Tag 42: Kosh-Agach (RUS) - Tashanta (RUS)

- Fahrzeit: 1h30

- Kilometer: 51

- Temperatur: 23 Grad (Nachts: -2 Grad)


Kurz vor 11 Uhr sind wir heute an der russischen Exit-Grenze. Hier warten wir erstmals 4 Stunden, bevor wir das erste Tor passieren können. Wir überbrücken die Zeit mit Kartenspielen und sprechen mit zwei Teams aus Deutschland und Italien, welche an der Mongol Rally nach Ulan Ude (Russland) teilnehmen. Ebenfalls treffen wir zwei österreichische Motorradfahrer, welche sich unglaublich enervieren, weil ihnen der Eintritt nach Russland verweigert worden ist (irgendetwas mit den Visa hat offenbar nicht gestimmt...). Bei der russischen Customs Clearance erwartet uns dann wieder ziemlich chaotisches Treiben. Wie schon so an einigen Grenzen ist die Prozedur überhaupt nicht klar, und man muss zuerst mal einige Leute fragen, damit man vorwärtskommt. Langsam wird uns bewusst, welch Privileg die Reisefreiheit im Schengen-Raum eigentlich ist... Wir müssen unser Gepäck durch den Scanner lassen und zudem unser Fahrzeug zum ersten Mal komplett ausräumen - Die Auslegeordnung erinnert uns ein bisschen an die „Phase 0“ im Schweizer Militär zurück... Danach können wir durchs Niemandsland etwa 20 Kilometer an den zweiten Grenzposten von Russland fahren.
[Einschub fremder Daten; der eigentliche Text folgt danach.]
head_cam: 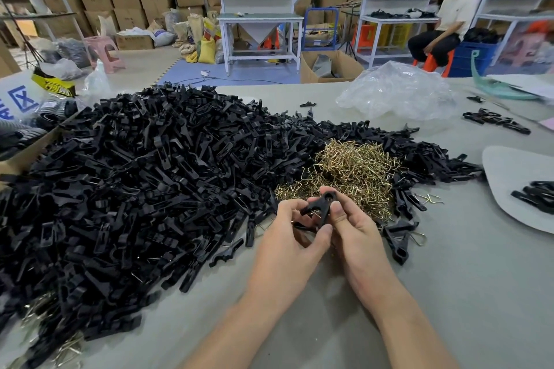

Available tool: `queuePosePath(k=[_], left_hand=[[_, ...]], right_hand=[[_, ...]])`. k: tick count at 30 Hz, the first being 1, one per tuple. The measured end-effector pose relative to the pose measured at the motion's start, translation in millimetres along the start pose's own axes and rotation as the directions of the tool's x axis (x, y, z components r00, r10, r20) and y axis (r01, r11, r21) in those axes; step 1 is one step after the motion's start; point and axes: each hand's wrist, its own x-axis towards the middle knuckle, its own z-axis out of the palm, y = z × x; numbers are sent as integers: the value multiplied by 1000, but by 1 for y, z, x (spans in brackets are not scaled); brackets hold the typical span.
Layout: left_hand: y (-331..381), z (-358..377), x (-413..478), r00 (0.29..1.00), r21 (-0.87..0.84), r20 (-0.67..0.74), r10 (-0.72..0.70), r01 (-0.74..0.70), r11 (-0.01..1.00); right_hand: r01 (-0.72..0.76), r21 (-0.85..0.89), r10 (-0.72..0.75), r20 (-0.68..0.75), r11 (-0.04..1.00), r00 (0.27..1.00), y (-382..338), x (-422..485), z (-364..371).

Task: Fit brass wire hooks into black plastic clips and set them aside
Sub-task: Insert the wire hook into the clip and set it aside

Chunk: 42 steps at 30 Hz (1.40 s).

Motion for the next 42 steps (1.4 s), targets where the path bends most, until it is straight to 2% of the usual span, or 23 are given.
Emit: queuePosePath(k=[6, 11, 16, 28, 31, 34, 39, 42], left_hand=[[1, 1, -4, 997, 139, -50, 63, -56, 989], [4, 1, -6, 995, 159, -55, 84, -74, 984], [6, 2, -8, 997, 165, -52, 61, -52, 985], [12, 10, -10, 995, 198, -96, 28, -8, 980], [29, 31, -5, 998, 160, -20, 68, -64, 985], [55, 69, 8, 982, 140, 68, 179, -187, 972], [116, 171, 36, 961, 15, 216, 173, -181, 983], [161, 243, 65, 925, -4, 330, 190, -200, 980]], right_hand=[[-34, 134, 33, 10, 990, 999, -1, 0, 1], [-68, 223, 63, 32, 972, 998, -2, -2, 4], [-80, 146, 76, 31, 986, 997, -4, -6, 8], [-39, -2, 38, -69, 999, 997, -16, -19, 12], [28, 28, -24, -138, 999, 990, -32, -21, -9], [112, 50, -94, -278, 992, 956, -58, -23, -46], [177, 78, -109, -535, 981, 838, -99, -27, -120], [204, 58, -123, -627, 977, 769, -118, -31, -158]])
Dort geht alles ganz schnell, und nach weiteren 5 Kilometern auf miserablen Strassen sind wir um 18 Uhr an der mongolischen Grenze. Nachdem unsere Pässe kontrolliert worden sind, heisst es, wir sollen Morgen wieder kommen - Heute könne der Fahrzeugimport nicht mehr abgefertigt werden. Die Grenzbeamten eskortieren uns mit unserem Fahrzeug auf einen Parkplatz und nehmen uns die Pässe ab. Sie weisen uns an, ins nahegelegene Dorf zu laufen und uns dort nach Übernachtungsmöglichkeiten zu erkunden. Wir sind gestrandet! Als frischgebackene „Sans-Papiers“ laufen wir also ins nächste Dorf, wo einige Gebäude tatsächlich mit „Hotel“ angeschrieben sind. Die meisten dieser Hotels sind allerdings Wohnzimmer von Einheimischen, welche einigermassen für Gäste hergerichtet worden sind. Wir zahlen 30 US-Dollar für die Übernachtung und essen Kartoffeln und Dumplings. Immerhin haben wir hier im Hotel warm, denn heute Nacht wird es -2 Grad kalt werden. Eine Reisegruppe von deutschen Studenten, die wir an der Grenze getroffen haben, hatte da weniger Glück: Zwar sind sie über die Grenze gekommen, hatten dann allerdings eine Panne mit ihrem Reisecar - Sie werden die kalte Nacht draussen verbringen müssen.